# [What is needed]
Of the lines below, write out exactly those from the line with "Picture size 687" through the line with "Coarse 3-D masks: for", both included, and skip the rest.

== Exercise input ==

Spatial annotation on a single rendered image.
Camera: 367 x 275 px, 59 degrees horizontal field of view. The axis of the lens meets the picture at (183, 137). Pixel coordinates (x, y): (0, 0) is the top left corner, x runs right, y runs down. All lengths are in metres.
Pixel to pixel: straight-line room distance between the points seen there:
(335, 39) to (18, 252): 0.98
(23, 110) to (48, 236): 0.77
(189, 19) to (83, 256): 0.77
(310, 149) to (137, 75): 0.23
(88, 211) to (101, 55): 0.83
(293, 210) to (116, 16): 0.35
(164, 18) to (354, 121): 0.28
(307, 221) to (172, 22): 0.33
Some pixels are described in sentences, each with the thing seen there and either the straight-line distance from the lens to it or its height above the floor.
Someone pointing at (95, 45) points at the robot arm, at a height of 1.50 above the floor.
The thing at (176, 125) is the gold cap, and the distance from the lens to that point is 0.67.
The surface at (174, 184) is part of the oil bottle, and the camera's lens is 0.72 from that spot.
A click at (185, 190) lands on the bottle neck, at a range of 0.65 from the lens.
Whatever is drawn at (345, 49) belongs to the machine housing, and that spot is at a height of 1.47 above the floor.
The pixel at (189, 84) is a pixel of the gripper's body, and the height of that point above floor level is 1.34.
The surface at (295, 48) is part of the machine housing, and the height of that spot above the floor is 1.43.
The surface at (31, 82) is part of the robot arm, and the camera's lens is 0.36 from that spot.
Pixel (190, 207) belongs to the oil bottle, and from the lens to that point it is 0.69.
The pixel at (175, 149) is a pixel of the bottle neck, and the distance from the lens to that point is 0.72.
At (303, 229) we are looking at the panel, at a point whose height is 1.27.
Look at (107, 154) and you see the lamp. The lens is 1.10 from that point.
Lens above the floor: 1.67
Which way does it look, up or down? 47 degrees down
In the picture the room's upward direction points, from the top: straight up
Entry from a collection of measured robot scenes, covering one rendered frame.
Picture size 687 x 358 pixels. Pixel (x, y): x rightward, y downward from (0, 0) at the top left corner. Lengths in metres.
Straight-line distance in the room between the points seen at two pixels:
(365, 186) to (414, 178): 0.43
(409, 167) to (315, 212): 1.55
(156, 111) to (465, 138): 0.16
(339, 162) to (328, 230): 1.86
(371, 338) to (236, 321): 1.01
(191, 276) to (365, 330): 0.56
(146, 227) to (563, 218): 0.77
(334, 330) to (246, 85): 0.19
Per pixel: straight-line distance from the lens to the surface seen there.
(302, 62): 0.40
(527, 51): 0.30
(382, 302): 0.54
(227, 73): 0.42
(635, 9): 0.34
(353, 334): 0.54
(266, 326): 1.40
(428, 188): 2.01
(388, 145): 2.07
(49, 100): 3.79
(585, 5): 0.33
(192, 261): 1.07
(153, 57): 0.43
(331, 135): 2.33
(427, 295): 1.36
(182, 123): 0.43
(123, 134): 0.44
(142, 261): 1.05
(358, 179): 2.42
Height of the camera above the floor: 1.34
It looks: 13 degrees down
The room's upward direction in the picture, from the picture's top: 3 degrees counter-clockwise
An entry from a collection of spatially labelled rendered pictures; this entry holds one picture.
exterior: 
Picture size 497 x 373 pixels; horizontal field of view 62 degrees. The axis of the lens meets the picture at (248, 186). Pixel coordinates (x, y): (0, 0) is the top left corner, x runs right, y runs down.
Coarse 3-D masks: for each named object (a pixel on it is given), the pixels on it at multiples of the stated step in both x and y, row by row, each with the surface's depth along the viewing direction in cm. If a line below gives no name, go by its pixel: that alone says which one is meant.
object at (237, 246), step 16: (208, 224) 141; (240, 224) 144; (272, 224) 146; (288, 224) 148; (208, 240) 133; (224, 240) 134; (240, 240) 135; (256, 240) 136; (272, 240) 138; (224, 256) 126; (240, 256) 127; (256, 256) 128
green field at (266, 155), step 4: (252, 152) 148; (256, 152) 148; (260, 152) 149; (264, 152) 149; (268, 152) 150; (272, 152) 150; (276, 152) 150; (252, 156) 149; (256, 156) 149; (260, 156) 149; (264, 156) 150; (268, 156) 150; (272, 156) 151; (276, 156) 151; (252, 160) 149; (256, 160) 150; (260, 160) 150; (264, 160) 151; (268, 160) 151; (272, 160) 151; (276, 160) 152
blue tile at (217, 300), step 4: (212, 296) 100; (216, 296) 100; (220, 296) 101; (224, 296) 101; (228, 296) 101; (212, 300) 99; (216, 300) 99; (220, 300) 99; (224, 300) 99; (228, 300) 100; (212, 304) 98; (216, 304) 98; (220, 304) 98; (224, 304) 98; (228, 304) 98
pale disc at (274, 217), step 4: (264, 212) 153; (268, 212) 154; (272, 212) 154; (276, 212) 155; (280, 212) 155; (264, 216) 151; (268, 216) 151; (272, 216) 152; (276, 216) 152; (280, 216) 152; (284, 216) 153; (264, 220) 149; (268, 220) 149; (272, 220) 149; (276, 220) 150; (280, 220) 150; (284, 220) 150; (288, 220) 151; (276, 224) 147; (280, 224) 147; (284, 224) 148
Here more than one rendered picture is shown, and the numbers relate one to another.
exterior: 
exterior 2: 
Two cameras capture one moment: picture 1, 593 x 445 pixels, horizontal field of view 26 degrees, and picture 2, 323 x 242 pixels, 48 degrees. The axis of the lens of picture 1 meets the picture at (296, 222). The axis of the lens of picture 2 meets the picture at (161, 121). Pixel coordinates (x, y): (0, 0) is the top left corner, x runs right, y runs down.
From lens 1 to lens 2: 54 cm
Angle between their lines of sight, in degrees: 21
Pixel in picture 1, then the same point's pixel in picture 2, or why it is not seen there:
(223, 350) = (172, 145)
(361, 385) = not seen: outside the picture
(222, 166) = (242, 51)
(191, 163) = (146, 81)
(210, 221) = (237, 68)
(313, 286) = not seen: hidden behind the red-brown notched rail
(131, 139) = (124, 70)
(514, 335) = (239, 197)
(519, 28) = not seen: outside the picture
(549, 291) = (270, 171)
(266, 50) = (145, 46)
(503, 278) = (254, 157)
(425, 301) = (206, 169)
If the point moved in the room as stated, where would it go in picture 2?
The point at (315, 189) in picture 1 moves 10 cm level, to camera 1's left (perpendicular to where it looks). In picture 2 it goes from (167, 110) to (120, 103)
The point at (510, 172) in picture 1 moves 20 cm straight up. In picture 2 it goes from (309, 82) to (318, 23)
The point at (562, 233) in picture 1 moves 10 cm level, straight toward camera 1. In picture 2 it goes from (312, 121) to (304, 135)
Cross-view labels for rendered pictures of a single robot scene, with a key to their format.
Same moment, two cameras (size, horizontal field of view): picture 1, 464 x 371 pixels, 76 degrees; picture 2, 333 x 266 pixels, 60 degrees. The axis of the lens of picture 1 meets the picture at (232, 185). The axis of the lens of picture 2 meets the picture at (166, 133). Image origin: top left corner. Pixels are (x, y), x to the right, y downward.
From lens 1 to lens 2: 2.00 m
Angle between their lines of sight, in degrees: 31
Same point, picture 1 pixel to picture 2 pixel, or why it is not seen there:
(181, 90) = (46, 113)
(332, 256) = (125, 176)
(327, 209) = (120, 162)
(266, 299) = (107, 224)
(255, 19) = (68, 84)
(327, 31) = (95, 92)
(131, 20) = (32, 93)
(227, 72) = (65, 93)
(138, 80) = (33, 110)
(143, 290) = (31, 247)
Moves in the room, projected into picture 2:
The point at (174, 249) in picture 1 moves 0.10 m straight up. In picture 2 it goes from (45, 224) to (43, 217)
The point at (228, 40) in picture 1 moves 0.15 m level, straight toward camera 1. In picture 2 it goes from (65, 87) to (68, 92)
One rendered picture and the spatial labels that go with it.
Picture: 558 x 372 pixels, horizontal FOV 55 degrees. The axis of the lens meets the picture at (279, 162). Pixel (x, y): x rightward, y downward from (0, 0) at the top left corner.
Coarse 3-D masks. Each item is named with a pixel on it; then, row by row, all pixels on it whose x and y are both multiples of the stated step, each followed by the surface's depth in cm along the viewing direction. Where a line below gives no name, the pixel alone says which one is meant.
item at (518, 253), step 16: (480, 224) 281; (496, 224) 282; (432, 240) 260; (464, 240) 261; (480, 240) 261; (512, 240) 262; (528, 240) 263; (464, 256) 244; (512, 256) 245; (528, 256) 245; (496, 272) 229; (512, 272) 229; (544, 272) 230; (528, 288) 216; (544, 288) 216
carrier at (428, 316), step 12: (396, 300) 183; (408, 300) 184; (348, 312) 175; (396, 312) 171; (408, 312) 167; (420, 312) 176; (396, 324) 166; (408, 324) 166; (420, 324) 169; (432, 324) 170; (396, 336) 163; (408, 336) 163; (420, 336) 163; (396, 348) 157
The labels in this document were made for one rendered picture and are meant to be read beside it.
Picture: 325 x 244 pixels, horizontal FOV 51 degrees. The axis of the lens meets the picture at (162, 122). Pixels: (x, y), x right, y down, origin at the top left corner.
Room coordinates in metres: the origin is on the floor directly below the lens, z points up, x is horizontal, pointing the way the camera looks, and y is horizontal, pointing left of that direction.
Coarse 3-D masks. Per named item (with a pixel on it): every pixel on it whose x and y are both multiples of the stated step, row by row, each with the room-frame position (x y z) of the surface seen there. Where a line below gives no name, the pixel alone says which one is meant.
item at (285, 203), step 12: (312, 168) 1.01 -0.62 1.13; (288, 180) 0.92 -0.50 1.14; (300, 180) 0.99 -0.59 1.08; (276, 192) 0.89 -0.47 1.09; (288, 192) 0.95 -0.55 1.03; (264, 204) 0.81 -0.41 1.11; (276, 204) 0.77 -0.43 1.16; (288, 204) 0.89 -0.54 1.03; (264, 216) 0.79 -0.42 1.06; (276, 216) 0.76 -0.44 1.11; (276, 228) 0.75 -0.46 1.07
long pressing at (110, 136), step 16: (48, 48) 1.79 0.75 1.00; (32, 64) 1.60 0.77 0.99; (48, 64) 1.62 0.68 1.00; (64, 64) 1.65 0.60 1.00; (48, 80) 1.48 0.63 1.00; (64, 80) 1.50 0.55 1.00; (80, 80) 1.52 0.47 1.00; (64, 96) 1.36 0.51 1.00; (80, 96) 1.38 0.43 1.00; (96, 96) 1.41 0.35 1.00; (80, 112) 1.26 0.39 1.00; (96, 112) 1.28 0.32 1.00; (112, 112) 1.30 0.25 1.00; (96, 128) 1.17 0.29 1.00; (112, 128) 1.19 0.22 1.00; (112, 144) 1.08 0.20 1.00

===

# [Output]
Picture size 687 x 358 pixels. Pixel (x, y): x rightward, y downward from (0, 0) at the top left corner. Lengths in metres.
Straight-line distance in the room between the points seen at two pixels:
(365, 186) to (414, 178): 0.43
(409, 167) to (315, 212): 1.55
(156, 111) to (465, 138): 0.16
(339, 162) to (328, 230): 1.86
(371, 338) to (236, 321): 1.01
(191, 276) to (365, 330): 0.56
(146, 227) to (563, 218): 0.77
(334, 330) to (246, 85): 0.19
Per pixel: straight-line distance from the lens to the surface seen there.
(302, 62): 0.40
(527, 51): 0.30
(382, 302): 0.54
(227, 73): 0.42
(635, 9): 0.34
(353, 334): 0.54
(266, 326): 1.40
(428, 188): 2.01
(388, 145): 2.07
(49, 100): 3.79
(585, 5): 0.33
(192, 261): 1.07
(153, 57): 0.43
(331, 135): 2.33
(427, 295): 1.36
(182, 123): 0.43
(123, 134): 0.44
(142, 261): 1.05
(358, 179): 2.42
Height of the camera above the floor: 1.34
It looks: 13 degrees down
The room's upward direction in the picture, from the picture's top: 3 degrees counter-clockwise
An entry from a collection of spatially labelled rendered pictures; this entry holds one picture.
exterior: 
Picture size 497 x 373 pixels; horizontal field of view 62 degrees. The axis of the lens meets the picture at (248, 186). Pixel coordinates (x, y): (0, 0) is the top left corner, x runs right, y runs down.
Coarse 3-D masks: for each named object (a pixel on it is given), the pixels on it at multiples of the stated step in both x and y, row by row, each with the surface's depth along the viewing direction in cm. If a line below gives no name, go by its pixel: that alone says which one is meant.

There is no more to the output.